What Is the Cone Volume from Diameter Calculator?
This calculator finds the volume of a right circular cone when you know its base diameter and its height. A cone is a 3D shape with a circular base that tapers smoothly to a single point (the apex). Because measurements of round objects are often taken across the full width (the diameter) rather than from the center (the radius), this tool lets you skip the manual halving step.
How to Use It
Enter the base diameter (d) and the height (h) of the cone in the same unit of measurement (e.g. centimeters). Press calculate to see the volume in cubic units, along with the computed radius. Make sure both inputs share the same unit — mixing inches and centimeters will give a meaningless result.
The Formula Explained
The standard cone volume formula is \( V = \frac{1}{3} \pi r^{2} h \). Since the radius equals half the diameter (\( r = d/2 \)), substituting gives \( r^{2} = d^{2}/4 \).
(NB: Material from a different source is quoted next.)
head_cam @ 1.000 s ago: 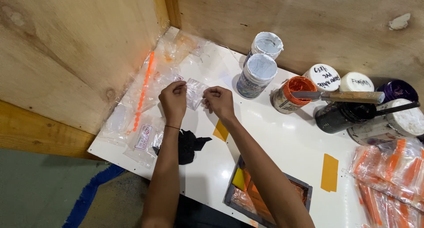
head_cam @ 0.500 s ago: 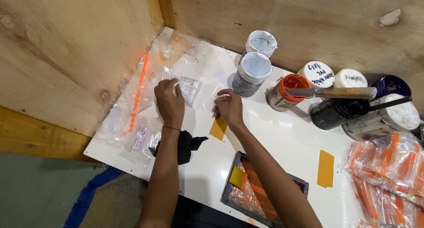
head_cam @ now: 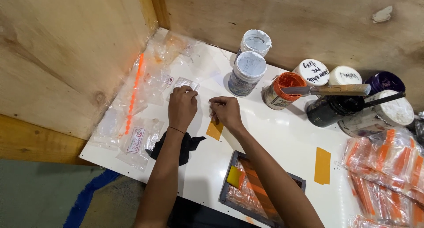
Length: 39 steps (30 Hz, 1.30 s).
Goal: The person wipes a table surface with a black cloth, then uses a yellow squeegee to spread orange ink across a screen printing frame. They press the inked screen onto clear plastic bags to transfer the design and place the printed bags on a pile.
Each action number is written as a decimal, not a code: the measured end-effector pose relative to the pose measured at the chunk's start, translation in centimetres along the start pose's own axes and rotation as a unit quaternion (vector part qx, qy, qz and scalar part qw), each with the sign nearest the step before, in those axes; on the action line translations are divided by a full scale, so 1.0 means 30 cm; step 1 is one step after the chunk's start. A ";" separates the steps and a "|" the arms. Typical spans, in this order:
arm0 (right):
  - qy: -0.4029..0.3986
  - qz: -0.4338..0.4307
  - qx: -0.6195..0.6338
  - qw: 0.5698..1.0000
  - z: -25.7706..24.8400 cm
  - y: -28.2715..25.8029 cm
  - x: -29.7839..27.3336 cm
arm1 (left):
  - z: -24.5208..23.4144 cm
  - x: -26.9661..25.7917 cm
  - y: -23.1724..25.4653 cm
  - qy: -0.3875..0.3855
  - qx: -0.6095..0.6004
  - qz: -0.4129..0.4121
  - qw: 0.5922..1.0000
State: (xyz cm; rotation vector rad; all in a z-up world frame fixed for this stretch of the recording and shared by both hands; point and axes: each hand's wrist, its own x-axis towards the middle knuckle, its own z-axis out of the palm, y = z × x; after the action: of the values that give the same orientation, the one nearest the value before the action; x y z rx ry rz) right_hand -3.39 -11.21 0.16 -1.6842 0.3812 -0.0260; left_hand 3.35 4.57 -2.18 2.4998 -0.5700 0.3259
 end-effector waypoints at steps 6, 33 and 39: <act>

Plugging in:
$$ V = \frac{1}{3} \pi \left(\frac{d^{2}}{4}\right) h = \frac{1}{12} \pi d^{2} h $$That is the equation this calculator uses, so you only need the diameter.
Worked Example
Suppose a cone has a base diameter of 10 cm and a height of 12 cm. Then
$$ V = \frac{1}{12} \times \pi \times 10^{2} \times 12 = \frac{1}{12} \times \pi \times 100 \times 12 = \pi \times 100 \approx 314.16 \text{ cubic centimeters} $$The radius is \( 10 \div 2 = 5 \) cm.
FAQ
What units does the result use? The volume comes out in cubic units of whatever length unit you entered — cubic cm if you used cm, cubic inches if you used inches.
Can I use the radius instead? If you only have the radius, simply double it to get the diameter before entering it, or use a radius-based cone calculator.
Does this work for an oblique (slanted) cone? Yes — as long as "height" is the perpendicular height from the base to the apex, the volume formula is the same for right and oblique cones.